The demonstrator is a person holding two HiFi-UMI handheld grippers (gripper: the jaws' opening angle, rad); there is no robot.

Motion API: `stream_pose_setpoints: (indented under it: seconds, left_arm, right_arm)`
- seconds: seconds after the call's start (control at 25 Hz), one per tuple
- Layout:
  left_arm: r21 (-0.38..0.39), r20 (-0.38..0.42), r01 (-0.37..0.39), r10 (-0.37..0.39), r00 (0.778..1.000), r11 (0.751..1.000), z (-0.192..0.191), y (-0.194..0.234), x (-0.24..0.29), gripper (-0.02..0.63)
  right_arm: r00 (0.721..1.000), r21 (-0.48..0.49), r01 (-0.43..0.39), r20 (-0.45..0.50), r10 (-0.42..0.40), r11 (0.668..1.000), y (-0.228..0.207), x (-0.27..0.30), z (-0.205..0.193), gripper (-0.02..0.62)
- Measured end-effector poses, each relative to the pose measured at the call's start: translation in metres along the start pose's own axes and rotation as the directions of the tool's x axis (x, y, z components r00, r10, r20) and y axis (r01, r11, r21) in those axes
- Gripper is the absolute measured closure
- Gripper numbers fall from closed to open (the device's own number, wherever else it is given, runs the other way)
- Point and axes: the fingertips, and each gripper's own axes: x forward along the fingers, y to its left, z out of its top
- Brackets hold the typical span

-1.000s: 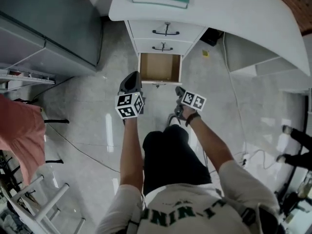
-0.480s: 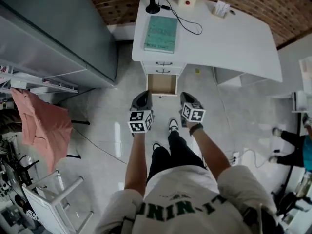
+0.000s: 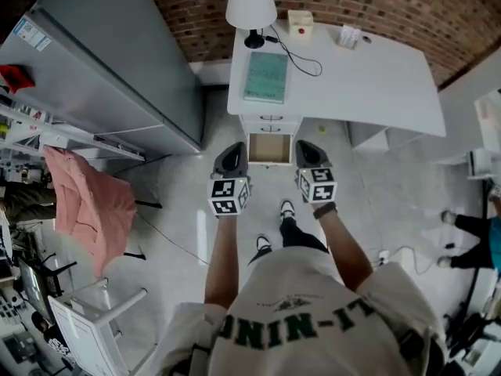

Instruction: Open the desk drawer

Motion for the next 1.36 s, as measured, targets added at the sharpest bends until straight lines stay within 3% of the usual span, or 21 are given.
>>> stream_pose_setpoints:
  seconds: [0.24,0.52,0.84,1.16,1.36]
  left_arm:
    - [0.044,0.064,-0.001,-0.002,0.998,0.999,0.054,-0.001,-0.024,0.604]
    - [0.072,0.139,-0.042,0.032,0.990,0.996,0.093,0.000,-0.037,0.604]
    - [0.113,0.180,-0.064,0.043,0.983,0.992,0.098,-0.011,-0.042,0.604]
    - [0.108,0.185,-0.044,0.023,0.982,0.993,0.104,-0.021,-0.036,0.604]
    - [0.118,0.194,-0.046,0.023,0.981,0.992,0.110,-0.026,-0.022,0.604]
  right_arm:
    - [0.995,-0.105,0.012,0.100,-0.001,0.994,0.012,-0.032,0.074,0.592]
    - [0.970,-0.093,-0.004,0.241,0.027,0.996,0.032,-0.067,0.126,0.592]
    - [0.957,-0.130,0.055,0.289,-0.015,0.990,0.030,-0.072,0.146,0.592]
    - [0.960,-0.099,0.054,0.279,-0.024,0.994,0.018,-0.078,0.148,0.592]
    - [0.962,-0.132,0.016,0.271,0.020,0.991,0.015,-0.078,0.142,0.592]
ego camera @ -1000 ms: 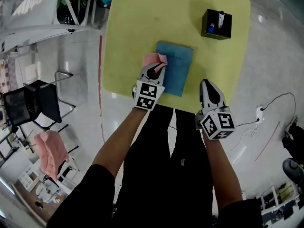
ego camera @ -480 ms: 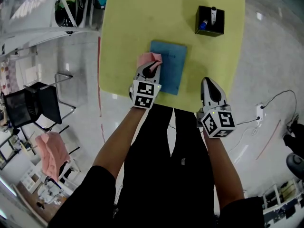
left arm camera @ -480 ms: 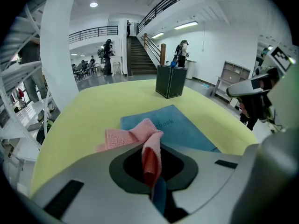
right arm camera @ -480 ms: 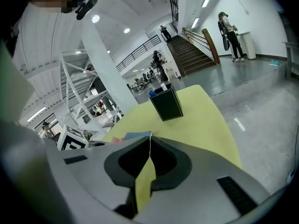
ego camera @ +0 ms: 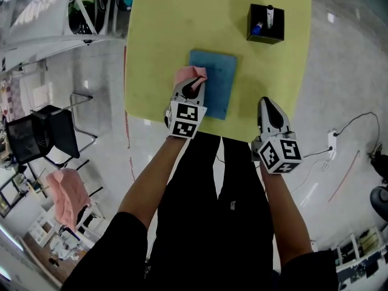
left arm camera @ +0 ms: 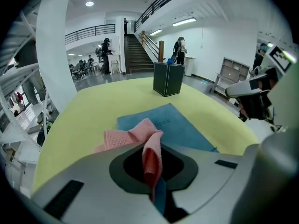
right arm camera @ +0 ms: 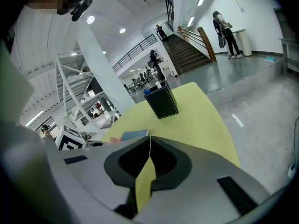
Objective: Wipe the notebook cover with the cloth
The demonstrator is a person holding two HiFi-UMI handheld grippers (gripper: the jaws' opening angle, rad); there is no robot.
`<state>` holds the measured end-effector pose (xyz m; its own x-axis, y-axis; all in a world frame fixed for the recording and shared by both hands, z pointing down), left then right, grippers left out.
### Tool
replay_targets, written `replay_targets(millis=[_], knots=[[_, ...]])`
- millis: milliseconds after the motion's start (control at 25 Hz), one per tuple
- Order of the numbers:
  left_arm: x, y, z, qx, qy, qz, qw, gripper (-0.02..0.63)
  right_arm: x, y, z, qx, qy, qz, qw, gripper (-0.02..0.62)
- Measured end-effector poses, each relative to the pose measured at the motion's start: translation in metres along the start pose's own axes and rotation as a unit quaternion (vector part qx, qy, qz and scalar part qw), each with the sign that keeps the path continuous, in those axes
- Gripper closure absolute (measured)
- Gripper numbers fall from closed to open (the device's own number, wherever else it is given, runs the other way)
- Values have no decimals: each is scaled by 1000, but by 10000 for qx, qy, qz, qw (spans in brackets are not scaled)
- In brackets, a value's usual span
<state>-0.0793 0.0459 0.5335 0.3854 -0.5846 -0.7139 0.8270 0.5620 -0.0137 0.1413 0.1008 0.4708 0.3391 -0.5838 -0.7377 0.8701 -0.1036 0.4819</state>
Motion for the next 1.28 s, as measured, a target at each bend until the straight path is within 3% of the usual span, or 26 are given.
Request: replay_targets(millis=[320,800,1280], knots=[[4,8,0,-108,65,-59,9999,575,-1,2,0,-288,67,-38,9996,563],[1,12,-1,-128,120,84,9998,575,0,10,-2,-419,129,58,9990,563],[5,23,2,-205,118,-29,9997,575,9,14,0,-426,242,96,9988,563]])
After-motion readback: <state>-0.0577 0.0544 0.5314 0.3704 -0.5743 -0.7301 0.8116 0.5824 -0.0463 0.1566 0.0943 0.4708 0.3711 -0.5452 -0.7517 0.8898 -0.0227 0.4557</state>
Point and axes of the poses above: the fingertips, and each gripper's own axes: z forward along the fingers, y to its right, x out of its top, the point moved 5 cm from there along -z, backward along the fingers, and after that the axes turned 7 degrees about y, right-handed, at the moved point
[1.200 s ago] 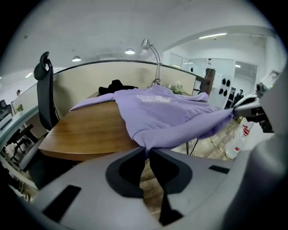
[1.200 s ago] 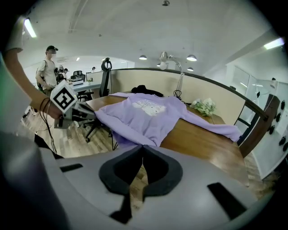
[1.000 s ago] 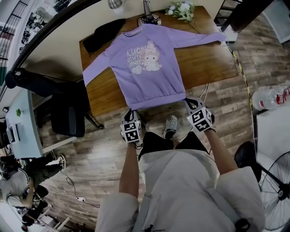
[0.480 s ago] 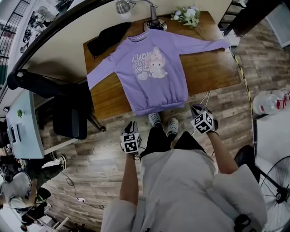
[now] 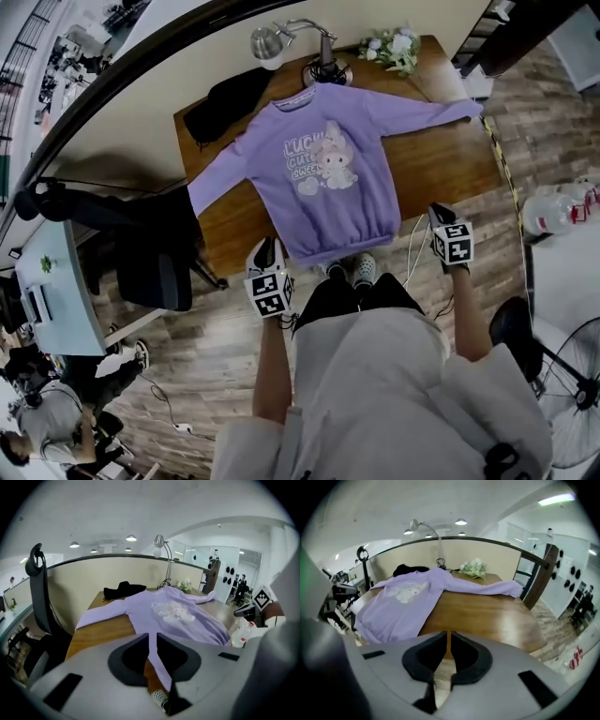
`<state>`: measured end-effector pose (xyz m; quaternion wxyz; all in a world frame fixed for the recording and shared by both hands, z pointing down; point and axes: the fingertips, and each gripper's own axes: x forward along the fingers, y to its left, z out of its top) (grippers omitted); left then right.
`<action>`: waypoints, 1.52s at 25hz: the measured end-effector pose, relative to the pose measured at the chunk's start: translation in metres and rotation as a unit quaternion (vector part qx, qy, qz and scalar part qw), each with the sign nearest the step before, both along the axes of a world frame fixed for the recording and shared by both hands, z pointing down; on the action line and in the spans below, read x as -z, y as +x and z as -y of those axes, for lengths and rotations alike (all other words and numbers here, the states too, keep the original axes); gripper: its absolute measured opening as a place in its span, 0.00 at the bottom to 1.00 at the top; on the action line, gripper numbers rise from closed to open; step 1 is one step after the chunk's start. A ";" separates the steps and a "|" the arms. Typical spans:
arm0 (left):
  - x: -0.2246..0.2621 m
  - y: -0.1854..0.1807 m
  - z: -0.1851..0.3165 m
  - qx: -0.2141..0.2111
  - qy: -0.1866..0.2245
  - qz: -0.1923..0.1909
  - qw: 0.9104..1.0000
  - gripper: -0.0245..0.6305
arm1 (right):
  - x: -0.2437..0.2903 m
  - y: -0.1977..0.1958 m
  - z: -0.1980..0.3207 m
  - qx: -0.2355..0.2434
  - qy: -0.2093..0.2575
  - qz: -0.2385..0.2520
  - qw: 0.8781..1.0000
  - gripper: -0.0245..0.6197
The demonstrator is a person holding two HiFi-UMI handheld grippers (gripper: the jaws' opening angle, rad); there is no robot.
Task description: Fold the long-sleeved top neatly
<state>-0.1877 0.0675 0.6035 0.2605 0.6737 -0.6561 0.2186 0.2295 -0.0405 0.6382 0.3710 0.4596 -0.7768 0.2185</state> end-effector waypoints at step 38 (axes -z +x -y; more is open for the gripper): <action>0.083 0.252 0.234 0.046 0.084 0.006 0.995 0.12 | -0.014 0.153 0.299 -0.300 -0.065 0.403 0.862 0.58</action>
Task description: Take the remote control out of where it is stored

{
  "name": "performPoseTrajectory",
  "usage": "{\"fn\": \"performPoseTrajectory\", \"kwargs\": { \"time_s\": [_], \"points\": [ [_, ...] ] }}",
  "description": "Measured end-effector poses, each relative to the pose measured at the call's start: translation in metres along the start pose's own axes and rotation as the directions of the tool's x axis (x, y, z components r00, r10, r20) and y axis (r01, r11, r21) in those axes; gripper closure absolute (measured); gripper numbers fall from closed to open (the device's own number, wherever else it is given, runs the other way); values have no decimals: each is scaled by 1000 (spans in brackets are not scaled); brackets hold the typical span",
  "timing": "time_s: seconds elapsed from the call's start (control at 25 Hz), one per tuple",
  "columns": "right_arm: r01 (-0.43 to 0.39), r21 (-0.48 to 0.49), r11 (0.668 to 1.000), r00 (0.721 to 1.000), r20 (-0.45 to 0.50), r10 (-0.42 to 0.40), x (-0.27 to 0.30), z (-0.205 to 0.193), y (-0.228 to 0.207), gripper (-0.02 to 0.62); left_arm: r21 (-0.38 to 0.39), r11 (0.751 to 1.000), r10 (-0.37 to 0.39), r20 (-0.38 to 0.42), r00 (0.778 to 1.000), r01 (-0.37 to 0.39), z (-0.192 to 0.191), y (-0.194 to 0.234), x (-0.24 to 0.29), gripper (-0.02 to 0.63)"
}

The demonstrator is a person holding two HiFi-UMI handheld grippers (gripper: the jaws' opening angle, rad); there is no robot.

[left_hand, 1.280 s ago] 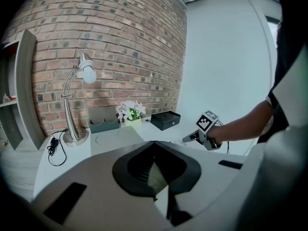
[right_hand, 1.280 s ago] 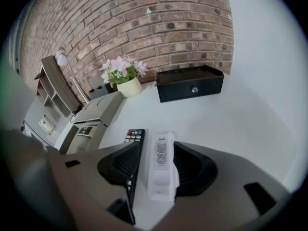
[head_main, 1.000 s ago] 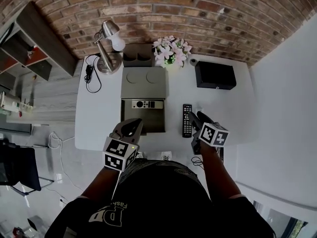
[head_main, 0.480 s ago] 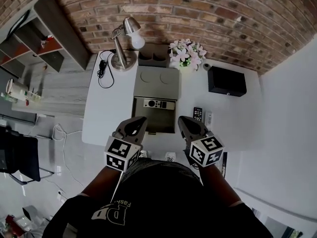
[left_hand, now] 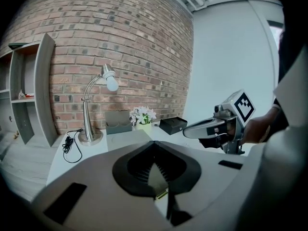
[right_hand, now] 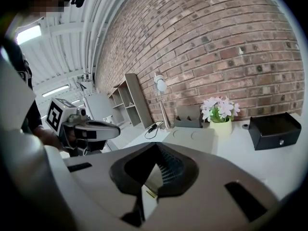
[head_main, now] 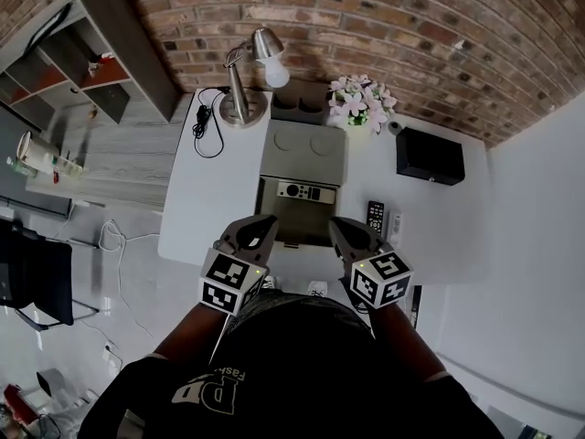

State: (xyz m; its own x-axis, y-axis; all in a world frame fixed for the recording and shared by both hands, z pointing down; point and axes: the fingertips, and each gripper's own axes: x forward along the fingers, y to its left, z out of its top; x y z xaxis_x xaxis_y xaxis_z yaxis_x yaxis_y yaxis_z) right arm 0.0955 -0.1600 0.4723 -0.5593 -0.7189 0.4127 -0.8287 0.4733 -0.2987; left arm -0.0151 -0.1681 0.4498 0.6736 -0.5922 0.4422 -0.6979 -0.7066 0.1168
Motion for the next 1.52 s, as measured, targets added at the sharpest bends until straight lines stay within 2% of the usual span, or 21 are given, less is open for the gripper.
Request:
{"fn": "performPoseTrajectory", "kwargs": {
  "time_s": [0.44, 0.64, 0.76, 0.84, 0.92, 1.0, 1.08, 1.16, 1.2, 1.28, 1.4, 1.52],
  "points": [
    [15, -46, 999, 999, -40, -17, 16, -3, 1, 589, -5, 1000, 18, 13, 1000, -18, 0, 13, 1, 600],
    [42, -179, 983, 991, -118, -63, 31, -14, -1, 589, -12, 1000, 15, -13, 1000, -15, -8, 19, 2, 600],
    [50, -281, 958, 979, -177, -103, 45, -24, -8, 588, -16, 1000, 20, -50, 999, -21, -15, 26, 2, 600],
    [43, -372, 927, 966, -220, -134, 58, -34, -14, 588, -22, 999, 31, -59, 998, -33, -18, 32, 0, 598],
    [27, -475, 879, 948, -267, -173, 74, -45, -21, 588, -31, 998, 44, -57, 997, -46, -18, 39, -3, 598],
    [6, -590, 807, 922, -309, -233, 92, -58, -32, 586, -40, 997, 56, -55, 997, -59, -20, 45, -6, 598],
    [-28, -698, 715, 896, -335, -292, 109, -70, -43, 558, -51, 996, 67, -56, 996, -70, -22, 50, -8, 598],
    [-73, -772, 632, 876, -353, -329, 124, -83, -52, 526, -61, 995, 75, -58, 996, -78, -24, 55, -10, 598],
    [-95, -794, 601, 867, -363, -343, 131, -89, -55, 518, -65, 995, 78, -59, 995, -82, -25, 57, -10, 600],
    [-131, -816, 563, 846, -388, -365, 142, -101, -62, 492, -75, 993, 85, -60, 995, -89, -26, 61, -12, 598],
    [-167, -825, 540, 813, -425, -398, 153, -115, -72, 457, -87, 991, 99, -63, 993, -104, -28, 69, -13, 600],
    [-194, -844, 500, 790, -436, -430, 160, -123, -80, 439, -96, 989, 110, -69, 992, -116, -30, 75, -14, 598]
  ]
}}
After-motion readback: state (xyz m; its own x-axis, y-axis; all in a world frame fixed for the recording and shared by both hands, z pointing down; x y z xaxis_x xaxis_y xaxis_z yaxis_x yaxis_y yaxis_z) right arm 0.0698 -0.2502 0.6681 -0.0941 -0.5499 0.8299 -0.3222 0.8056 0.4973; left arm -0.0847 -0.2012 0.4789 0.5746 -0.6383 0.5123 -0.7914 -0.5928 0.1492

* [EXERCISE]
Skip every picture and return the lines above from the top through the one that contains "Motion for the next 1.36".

* [PROBLEM SOLUTION]
The demonstrator is a person holding two HiFi-UMI handheld grippers (gripper: the jaws' opening angle, rad); there is no robot.

Motion API: `stream_pose_setpoints: (indented under it: seconds, left_arm, right_arm)`
- seconds: seconds after the call's start (control at 25 Hz), one per tuple
- Layout:
  left_arm: r21 (-0.38..0.39), r20 (-0.38..0.42), r01 (-0.37..0.39), r10 (-0.37..0.39), r00 (0.778..1.000), r11 (0.751..1.000), z (-0.192..0.191), y (-0.194..0.234), x (-0.24..0.29), gripper (-0.02..0.63)
  right_arm: r00 (0.721..1.000), r21 (-0.48..0.49), r01 (-0.43..0.39), r20 (-0.45..0.50), r10 (-0.42..0.40), r11 (0.668..1.000), y (-0.228..0.207), x (-0.27..0.30), z (-0.205..0.193), gripper (-0.02..0.62)
- Measured end-effector poses, each relative to the pose measured at the call's start: translation in metres along the start pose's own axes and rotation as the directions of the tool's x axis (x, y, z components r00, r10, r20) and y axis (r01, r11, r21) in those axes
- Gripper is the absolute measured closure
- Gripper numbers fall from closed to open (the device's own number, wherever else it is given, runs the other way)
- Point and axes: the fingertips, and each gripper's own axes: x forward along the fingers, y to its left, z out of its top
- Brackets hold the typical span

-1.000s: 
-0.480s: 
+0.000s: 

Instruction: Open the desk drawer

Motion for the next 1.36 s, as measured, targets added at the sharpest bends until straight lines stay within 3% of the usual span, or 21 are given.

No more output is expected.